No hay palabra inocente pero existe la palabra inocente —y en nuestros diccionarios aparece primero como el contrario perfecto de culpable. Toda persona es inocente mientras no se demuestre que es culpable, cube el sonsonete democrático. O sea: mientras la policía y la justicia y otros cuerpos poderosos del Estado no hayan conseguido y evaluado evidencias de que esa persona cometió tal o cual delito. Todo lo cual sería muy bonito si no fuera porque es bastante falso: en nuestras sociedades mediatizadas, una acusación sin mucho fundamento pero bien reflejada en radios, teles, redes y demás pasquines alcanza para que millones decidan que fulano o mengana son culpables de fechorías horrendas —y, por lo tanto, merecedores de la condena social o política que se les ocurra.

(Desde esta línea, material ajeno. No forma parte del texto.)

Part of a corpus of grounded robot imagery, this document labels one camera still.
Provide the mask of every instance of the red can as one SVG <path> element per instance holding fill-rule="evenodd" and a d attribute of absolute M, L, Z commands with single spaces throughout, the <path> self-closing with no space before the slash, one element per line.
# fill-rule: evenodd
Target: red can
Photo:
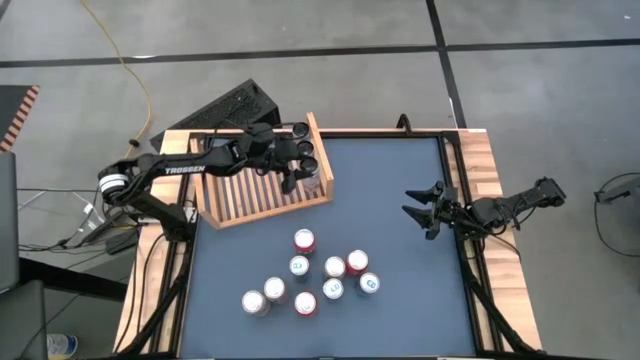
<path fill-rule="evenodd" d="M 316 249 L 316 237 L 309 229 L 300 229 L 293 236 L 293 246 L 300 255 L 309 256 Z"/>
<path fill-rule="evenodd" d="M 312 317 L 316 313 L 318 301 L 310 292 L 301 292 L 296 296 L 295 304 L 296 312 L 303 317 Z"/>
<path fill-rule="evenodd" d="M 367 272 L 369 257 L 362 250 L 353 250 L 347 255 L 347 274 L 360 276 Z"/>

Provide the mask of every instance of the wooden crate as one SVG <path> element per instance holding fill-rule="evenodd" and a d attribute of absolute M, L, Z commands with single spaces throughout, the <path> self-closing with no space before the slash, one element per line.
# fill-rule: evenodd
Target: wooden crate
<path fill-rule="evenodd" d="M 306 192 L 298 181 L 296 189 L 284 195 L 280 191 L 282 174 L 274 172 L 259 176 L 253 169 L 243 169 L 232 177 L 198 174 L 192 181 L 200 217 L 214 228 L 224 229 L 333 200 L 333 173 L 313 113 L 307 113 L 307 122 L 309 141 L 314 145 L 314 157 L 319 165 L 320 187 L 315 192 Z M 233 131 L 219 130 L 218 134 L 223 136 L 229 132 Z M 191 139 L 189 146 L 192 153 L 202 150 L 197 139 Z M 296 166 L 297 162 L 292 162 L 291 167 Z"/>

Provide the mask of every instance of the dark blue table surface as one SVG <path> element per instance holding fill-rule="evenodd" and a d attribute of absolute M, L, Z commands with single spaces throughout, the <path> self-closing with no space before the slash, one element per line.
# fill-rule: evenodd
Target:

Lo curioso es que, en esos mismos diccionarios, ser inocente también es ser un poco tonto. La palabra latina in-nocens definía al que no period capaz de hacer daño, el no-nocivo. Y, de ahí, dos acepciones: el que no tenía la malicia suficiente como para dañar, por un lado, y por otro el que —supuestamente— no podía tenerla: el niño. De donde ese episodio siniestro de la tradición cristiana, que ninguna evidencia sostiene y cuenta que el rey Herodes, temeroso del nacimiento de un posible jefe revoltoso, mandó matar a todos los niños de Belén como si fueran de Gaza. Desde entonces cada 28 de diciembre los cristianos recuerdan a los Santos Inocentes, esos chicos asesinados para que no fueran mayores ni fueran a mayores, sus primeros mártires —y decidieron que, para evocarlos, lo mejor period contarnos chistes.
Siglos después, cuando aparecieron, los periódicos combinaron los dos sentidos de la palabra inocente y usaron su Día para incluir engaños basados en la supuesta inocencia de su receptor. Esos medios, que hacen de inocentes culpables, también hacen “inocentadas”.
El día es hoy. Otras culturas usan para eso el 2 de abril, menos sangriento: franceses e italianos, metafóricos, lo llaman Poisson d’Avril o Pesce d’Aprile —pescado de abril—, allí donde los anglos no se andan con vueltas: para ellos es el Idiot’s Day, el día del tonto. Para nosotros es hoy: desde hace décadas nuestros medios se divierten incluyendo cada 28 de diciembre una noticia falsa que les permitirá decir a sus consumidores “que la inocencia les valga”. Es un viejo truco y todavía les sirve: al decirte que un día al año publican algo que no es verdad te están diciendo que 364 días al año sólo publican cosas que sí lo son, sin duda. Que son “la realidad”, verdades más o menos absolutas que debemos leer con confianza más o menos ciega: creerles.
Pero hoy los lectores somos diferentes: recorremos nuestro medio amigo —¿nuestro medio amigo?— con la alarma activada. Sabemos que en algún lugar se esconde la falsía confesa y, por supuesto, queremos detectarla: uy, cube que la ahogó en una playa boliviana; no, pero viste esta que habla de un supuesto rey de España; bueno, y esta de que el Metropolis le compró al Pep una peluca verde…
Es el momento más fecundo de nuestra relación con los medios: cuando la recepción confiada se transforma en mirada suspicaz, en crítica encendida —pensar sobre eso que nos cuentan. Por lo cual he llegado a proponer una ley del 28 de diciembre, que obligara a los medios a incluir, todos los días, una noticia falsa —para que sus lectores, sabiéndolo, ejercieran todos los días esa lectura crítica.
Ni los políticos ni los editores lo querrían: tanto las grandes empresas periodísticas como los grandes gobiernos periodísticos necesitan que sus consumidores o súbditos les crean cuanto más mejor. Pero en muchos lugares la dinámica social, en su sabiduría levemente merciless, se adelantó a las leyes improbables. En muchos países los enfrentamientos entre gobiernos y medios lograron que la mayoría de los lectores sospecharan que cada texto publicado tiene su sesgo y sus supuestos y aprendieran a leer con espíritu crítico. Sólo que por ahora esa falta de fe es una cuestión de fe: los lectores desconfían de los medios que algún medio les cube que no son de confianza. Han elegido en qué creer para no creer y mantienen sus creencias, como está mandado. Con lo cual aceptan inocentadas continuas e imposibles de sus medios elegidos y rechazan cualquier verdad —honesta, comprobable— de sus aborrecidos.
Nos hemos vuelto todos inocentes: nos creemos pequeños mártires de algún rey paranoico y, al mismo tiempo, somos todo lo paranoicos que podemos: ¡a mí no me van a tomar por inocente!
Así estamos. Y es obvio que esta columna incluye una noticia falsa.